(GIVEN RECORDS begins)
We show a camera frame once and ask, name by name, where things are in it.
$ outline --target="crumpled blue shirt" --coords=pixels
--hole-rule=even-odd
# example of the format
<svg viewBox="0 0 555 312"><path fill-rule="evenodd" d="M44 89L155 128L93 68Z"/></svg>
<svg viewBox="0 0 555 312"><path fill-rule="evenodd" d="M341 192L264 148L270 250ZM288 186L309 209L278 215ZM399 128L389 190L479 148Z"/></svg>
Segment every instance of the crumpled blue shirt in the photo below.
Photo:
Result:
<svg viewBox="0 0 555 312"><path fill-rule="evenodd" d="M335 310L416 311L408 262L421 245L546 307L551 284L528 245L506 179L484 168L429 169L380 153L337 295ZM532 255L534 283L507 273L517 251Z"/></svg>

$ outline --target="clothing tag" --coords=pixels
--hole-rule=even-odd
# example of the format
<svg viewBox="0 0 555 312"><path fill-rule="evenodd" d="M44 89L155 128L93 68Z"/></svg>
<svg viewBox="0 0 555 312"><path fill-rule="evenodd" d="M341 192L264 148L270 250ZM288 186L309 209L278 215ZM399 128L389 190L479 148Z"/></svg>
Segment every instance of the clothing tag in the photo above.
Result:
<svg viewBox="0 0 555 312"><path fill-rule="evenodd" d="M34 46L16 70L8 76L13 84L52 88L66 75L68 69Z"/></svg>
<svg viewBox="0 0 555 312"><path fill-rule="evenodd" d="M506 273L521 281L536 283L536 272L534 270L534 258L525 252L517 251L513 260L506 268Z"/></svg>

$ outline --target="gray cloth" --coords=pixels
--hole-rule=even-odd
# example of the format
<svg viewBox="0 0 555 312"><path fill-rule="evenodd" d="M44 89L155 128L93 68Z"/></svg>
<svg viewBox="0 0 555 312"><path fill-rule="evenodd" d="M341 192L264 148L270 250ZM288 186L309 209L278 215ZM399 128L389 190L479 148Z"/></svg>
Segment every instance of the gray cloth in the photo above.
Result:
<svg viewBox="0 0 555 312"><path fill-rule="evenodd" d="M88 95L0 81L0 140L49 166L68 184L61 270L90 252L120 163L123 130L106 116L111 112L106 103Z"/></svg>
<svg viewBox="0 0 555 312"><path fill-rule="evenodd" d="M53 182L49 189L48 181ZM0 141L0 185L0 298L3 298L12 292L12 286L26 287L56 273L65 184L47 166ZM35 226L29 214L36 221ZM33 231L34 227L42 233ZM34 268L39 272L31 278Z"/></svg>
(GIVEN RECORDS ends)
Give the number of lines in the entries above that include the string "every". No other output is expected.

■ EXERCISE RESULT: 3